§ INFORMATION SUPPLIED:
↓↓↓

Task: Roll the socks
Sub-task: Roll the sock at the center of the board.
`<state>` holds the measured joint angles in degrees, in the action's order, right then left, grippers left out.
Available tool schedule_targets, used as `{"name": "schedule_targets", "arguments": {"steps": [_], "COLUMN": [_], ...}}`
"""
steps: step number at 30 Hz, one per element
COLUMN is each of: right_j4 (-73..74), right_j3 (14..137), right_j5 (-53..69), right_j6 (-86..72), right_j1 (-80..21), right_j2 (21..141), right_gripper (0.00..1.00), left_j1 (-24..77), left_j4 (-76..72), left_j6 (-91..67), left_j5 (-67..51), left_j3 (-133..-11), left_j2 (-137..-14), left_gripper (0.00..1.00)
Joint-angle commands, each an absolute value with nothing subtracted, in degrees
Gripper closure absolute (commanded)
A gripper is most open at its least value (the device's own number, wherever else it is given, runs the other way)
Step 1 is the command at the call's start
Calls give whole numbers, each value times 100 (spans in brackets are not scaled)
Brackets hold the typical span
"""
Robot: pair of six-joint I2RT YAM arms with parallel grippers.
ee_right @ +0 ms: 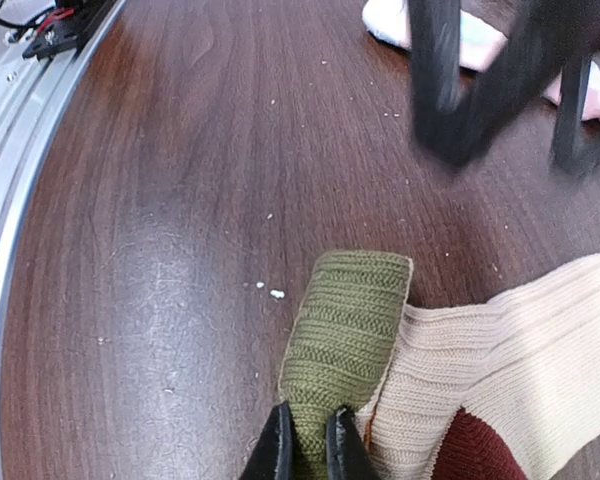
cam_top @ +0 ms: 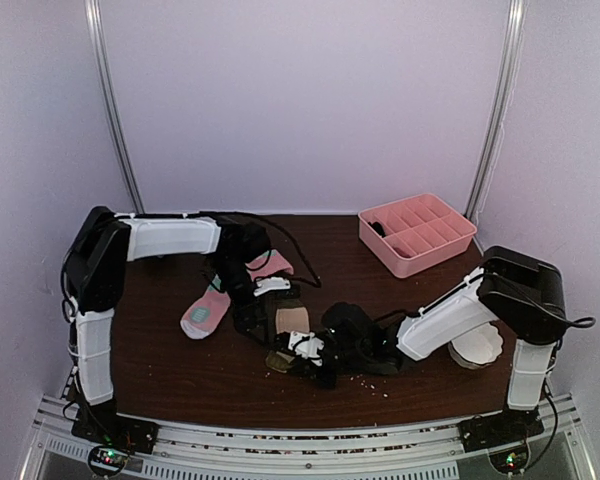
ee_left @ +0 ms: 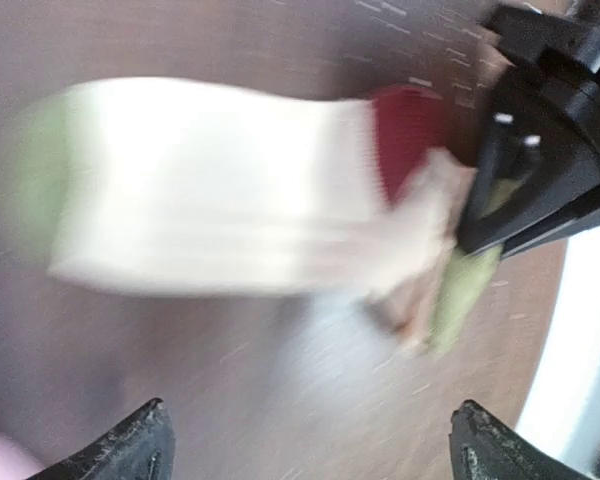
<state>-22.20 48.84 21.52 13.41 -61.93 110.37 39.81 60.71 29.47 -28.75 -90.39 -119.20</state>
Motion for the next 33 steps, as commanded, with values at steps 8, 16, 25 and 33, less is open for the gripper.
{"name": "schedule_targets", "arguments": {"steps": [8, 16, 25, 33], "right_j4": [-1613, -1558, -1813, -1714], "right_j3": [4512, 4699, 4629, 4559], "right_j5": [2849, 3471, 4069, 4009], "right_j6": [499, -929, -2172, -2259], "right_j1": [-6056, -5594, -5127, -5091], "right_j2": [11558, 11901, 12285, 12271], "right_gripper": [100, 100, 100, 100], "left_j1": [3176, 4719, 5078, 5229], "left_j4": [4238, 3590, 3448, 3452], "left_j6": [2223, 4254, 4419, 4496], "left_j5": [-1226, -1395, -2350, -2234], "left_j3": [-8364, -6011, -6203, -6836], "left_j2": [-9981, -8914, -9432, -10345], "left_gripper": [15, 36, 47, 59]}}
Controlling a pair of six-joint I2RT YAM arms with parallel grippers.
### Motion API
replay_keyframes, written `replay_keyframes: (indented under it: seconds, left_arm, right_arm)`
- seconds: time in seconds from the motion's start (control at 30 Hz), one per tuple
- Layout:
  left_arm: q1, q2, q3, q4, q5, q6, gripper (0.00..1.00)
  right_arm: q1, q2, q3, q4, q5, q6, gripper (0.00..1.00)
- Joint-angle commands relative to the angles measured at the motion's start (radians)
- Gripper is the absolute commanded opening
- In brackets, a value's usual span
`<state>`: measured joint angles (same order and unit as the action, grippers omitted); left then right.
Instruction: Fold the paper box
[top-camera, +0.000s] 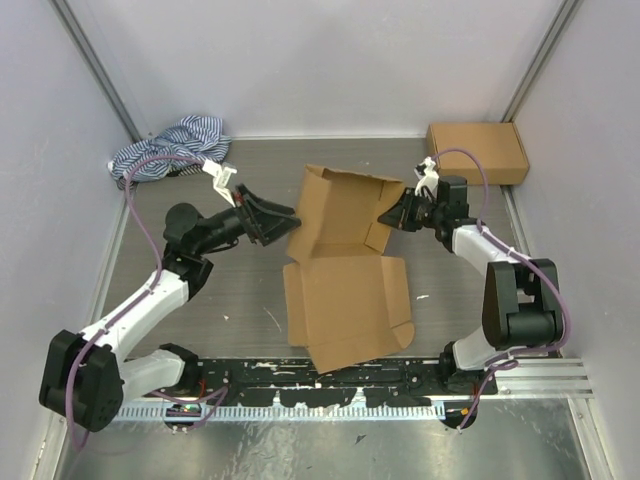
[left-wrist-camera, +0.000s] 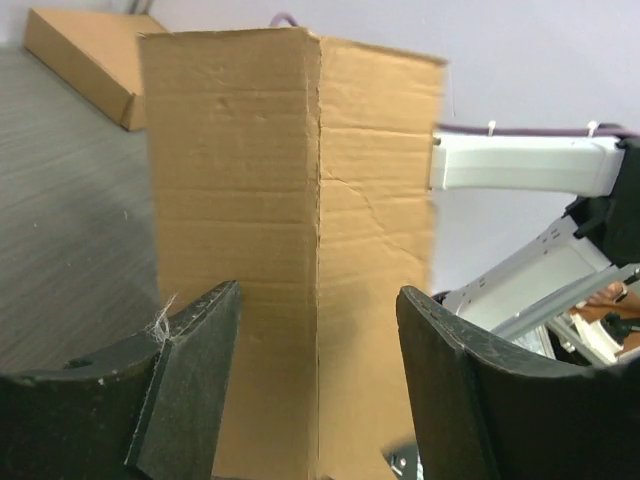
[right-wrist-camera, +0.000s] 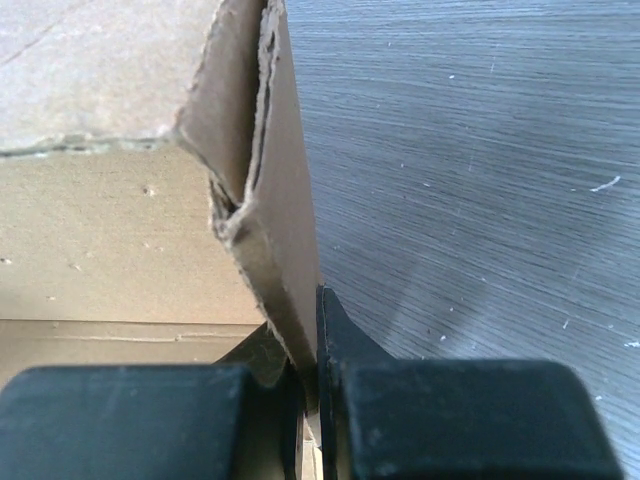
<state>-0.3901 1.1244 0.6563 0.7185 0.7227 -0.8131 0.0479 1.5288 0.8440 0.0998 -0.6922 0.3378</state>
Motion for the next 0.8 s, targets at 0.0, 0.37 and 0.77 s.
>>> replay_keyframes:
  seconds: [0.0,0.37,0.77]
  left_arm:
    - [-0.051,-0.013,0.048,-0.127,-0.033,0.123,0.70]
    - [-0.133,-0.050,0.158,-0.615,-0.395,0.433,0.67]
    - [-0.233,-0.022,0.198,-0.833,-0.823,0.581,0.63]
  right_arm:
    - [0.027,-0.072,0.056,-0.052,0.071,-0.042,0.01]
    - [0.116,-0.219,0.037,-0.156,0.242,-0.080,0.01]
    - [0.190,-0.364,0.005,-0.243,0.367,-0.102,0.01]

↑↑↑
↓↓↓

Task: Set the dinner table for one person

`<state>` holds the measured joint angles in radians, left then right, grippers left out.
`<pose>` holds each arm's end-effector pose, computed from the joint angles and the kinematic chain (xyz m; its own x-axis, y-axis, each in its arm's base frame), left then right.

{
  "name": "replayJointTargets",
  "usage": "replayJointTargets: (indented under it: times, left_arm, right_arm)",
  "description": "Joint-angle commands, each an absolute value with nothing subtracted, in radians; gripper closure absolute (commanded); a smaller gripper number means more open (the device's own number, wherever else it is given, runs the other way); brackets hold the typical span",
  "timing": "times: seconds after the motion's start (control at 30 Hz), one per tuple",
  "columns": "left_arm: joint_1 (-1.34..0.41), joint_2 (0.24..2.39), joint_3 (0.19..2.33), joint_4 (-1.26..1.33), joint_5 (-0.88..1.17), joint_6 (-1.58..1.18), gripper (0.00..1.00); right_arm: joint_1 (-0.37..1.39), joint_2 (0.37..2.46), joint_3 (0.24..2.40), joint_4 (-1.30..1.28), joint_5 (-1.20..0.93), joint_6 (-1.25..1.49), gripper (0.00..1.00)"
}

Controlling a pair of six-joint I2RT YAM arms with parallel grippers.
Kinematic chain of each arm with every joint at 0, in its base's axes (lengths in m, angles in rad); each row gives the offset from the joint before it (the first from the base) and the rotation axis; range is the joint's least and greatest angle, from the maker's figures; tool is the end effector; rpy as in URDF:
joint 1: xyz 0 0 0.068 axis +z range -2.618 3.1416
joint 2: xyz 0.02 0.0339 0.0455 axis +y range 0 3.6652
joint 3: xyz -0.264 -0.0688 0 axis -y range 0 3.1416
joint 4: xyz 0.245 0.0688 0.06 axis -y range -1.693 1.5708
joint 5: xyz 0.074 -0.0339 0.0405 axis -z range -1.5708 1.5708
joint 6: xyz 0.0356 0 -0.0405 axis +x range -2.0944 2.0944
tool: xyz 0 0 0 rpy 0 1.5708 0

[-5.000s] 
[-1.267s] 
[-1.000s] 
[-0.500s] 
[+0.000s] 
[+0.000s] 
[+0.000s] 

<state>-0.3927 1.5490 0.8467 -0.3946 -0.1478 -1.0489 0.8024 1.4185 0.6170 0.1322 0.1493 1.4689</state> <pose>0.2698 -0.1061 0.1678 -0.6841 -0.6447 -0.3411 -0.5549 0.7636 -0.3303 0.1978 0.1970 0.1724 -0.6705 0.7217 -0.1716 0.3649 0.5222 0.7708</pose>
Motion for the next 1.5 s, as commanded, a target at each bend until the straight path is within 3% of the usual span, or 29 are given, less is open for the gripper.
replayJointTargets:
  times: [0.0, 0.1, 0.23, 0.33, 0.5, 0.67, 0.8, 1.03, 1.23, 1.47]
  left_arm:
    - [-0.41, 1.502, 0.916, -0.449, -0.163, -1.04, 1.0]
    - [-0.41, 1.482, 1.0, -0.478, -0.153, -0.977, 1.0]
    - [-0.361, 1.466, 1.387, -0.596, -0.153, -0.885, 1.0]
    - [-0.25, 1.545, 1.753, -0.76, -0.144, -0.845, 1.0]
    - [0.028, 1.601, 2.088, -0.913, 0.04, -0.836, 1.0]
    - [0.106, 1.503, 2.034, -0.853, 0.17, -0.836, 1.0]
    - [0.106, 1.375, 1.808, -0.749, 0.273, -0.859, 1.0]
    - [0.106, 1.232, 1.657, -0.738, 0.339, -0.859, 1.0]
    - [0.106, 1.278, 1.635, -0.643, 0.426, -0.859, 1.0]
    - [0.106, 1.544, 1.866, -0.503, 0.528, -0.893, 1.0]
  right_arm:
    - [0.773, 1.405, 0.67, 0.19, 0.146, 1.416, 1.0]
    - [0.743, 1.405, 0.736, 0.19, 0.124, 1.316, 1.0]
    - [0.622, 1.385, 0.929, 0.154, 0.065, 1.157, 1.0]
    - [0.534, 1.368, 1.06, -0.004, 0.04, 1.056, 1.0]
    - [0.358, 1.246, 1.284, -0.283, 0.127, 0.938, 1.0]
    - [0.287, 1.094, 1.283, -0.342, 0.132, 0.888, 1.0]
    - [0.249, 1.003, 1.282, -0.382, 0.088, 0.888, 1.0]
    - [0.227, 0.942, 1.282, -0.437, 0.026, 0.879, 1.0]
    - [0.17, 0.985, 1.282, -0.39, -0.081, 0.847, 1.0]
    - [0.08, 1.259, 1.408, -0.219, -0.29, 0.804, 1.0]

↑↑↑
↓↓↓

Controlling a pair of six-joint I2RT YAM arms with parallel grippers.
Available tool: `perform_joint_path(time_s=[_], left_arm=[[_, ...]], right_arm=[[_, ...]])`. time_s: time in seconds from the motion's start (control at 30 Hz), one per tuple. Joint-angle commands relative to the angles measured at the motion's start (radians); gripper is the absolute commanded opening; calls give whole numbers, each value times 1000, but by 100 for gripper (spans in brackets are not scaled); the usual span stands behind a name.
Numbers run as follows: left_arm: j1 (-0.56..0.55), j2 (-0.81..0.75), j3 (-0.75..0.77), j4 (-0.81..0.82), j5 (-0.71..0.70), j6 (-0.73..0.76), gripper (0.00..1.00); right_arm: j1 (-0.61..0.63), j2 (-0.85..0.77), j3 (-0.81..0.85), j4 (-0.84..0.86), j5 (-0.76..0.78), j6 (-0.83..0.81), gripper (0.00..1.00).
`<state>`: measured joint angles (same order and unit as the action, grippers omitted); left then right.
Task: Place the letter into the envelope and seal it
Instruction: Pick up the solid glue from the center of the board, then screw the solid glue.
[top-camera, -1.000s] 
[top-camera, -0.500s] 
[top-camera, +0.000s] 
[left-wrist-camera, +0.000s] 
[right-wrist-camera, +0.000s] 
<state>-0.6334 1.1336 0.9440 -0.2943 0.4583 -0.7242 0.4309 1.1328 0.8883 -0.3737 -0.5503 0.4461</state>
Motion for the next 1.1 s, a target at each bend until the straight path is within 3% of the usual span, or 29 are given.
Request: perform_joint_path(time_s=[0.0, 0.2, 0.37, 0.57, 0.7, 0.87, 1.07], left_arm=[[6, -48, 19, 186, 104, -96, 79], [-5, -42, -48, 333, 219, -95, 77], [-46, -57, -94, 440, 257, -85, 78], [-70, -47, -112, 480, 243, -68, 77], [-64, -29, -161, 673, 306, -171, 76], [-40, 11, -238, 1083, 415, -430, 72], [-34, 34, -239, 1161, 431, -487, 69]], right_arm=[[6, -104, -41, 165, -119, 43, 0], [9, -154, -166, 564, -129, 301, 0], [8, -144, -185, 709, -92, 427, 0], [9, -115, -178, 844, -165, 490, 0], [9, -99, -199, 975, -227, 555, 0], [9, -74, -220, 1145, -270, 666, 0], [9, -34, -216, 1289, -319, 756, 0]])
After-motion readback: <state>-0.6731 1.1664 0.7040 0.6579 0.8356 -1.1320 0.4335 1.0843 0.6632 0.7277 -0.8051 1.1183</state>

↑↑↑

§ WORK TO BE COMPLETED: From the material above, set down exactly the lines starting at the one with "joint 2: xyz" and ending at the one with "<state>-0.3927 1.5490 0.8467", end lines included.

§ SOLUTION TO THIS PROBLEM:
joint 2: xyz 0.02 0.0339 0.0455 axis +y range 0 3.6652
joint 3: xyz -0.264 -0.0688 0 axis -y range 0 3.1416
joint 4: xyz 0.245 0.0688 0.06 axis -y range -1.693 1.5708
joint 5: xyz 0.074 -0.0339 0.0405 axis -z range -1.5708 1.5708
joint 6: xyz 0.0356 0 -0.0405 axis +x range -2.0944 2.0944
tool: xyz 0 0 0 rpy 0 1.5708 0

[-5.000s] 
[-1.267s] 
[-1.000s] 
[-0.500s] 
[+0.000s] 
[+0.000s] 
[+0.000s] 

<state>-0.3927 1.5490 0.8467 -0.3946 -0.1478 -1.0489 0.8024 1.4185 0.6170 0.1322 0.1493 1.4689</state> <pose>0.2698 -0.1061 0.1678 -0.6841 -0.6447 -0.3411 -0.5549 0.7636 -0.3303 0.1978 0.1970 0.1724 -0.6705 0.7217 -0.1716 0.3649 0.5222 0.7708</pose>

Nothing more is required for this answer.